Configuring the HttpFS Server to Support Kerberos Security
- Create an HttpFS service user principal that is used to authenticate
with the Hadoop cluster. The syntax of the principal is: httpfs/<fully.qualified.domain.name>@<YOUR-REALM> where: fully.qualified.domain.name is the host where
the HttpFS server is running YOUR-REALM
is the name of your Kerberos realm
kadmin: addprinc -randkey httpfs/fully.qualified.domain.name@YOUR-REALM.COM
- Create a HTTP service user principal that is used to authenticate
user requests coming to the HttpFS HTTP web-services. The syntax of the principal is:
HTTP/<fully.qualified.domain.name>@<YOUR-REALM> where: 'fully.qualified.domain.name' is the host where
the HttpFS server is running YOUR-REALM
is the name of your Kerberos realm
kadmin: addprinc -randkey HTTP/fully.qualified.domain.name@YOUR-REALM.COM
Important: The HTTP/ component of the HTTP service user principal must be upper case as shown in the syntax and example above.
- Create keytab files with both principals.
$ kadmin kadmin: xst -k httpfs.keytab httpfs/fully.qualified.domain.name kadmin: xst -k http.keytab HTTP/fully.qualified.domain.name
- Merge the two keytab files into a single keytab file:
$ ktutil ktutil: rkt httpfs.keytab ktutil: rkt http.keytab ktutil: wkt httpfs-http.keytab
- Test that credentials in the merged keytab file work. For example:
$ klist -e -k -t httpfs-http.keytab
- Copy the httpfs-http.keytab file to the HttpFS configuration directory. The owner of the httpfs-http.keytab file should be the httpfs user and the file should have owner-only read permissions.
- Edit the HttpFS server httpfs-site.xml configuration file in the HttpFS configuration directory by
setting the following properties:
Property
Value
httpfs.authentication.type
kerberos
httpfs.hadoop.authentication.type
kerberos
httpfs.authentication.kerberos.principal
HTTP/<HTTPFS-HOSTNAME>@<YOUR-REALM.COM>
httpfs.authentication.kerberos.keytab
/etc/hadoop-httpfs/conf/httpfs-http.keytab
httpfs.hadoop.authentication.kerberos.principal
httpfs/<HTTPFS-HOSTNAME>@<YOUR-REALM.COM>
httpfs.hadoop.authentication.kerberos.keytab
/etc/hadoop-httpfs/conf/httpfs-http.keytab
httpfs.authentication.kerberos.name.rules
Use the value configured for 'hadoop.security.auth_to_local' in 'core-site.xml'
Important: You must restart the HttpFS server to have the configuration changes take effect.

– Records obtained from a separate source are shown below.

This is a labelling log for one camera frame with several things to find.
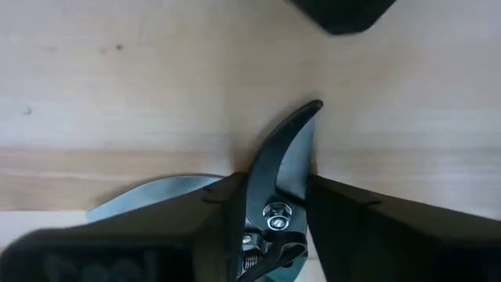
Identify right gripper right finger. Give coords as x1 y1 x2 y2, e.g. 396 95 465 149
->
306 174 501 282

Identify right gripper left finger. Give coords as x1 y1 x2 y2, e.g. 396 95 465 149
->
0 171 248 282

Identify small black rounded block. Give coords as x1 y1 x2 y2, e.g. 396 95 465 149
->
288 0 397 36

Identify green-handled pruning shears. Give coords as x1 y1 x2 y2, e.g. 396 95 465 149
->
236 99 324 282

Using curl to access an URL Protected by Kerberos HTTP SPNEGO
Your version of curl must support GSS and be capable of running curl -V.
To configure curl to access an URL protected by Kerberos HTTP SPNEGO:
- Run curl -V:
$ curl -V curl 7.19.7 (universal-apple-darwin10.0) libcurl/7.19.7 OpenSSL/0.9.8l zlib/1.2.3 Protocols: tftp ftp telnet dict ldap http file https ftps Features: GSS-Negotiate IPv6 Largefile NTLM SSL libz
- Login to the KDC using kinit.
$ kinit Please enter the password for tucu@LOCALHOST:
- Use curl to fetch
the protected URL:
$ curl --negotiate -u : -b ~/cookiejar.txt -c ~/cookiejar.txt http://localhost:14000/webhdfs/v1/?op=liststatus
where: The --negotiate option enables SPNEGO in curl. The -u : option is required but the user name is ignored (the principal that has been specified for kinit is used). The -b and -c options are used to store and send HTTP cookies.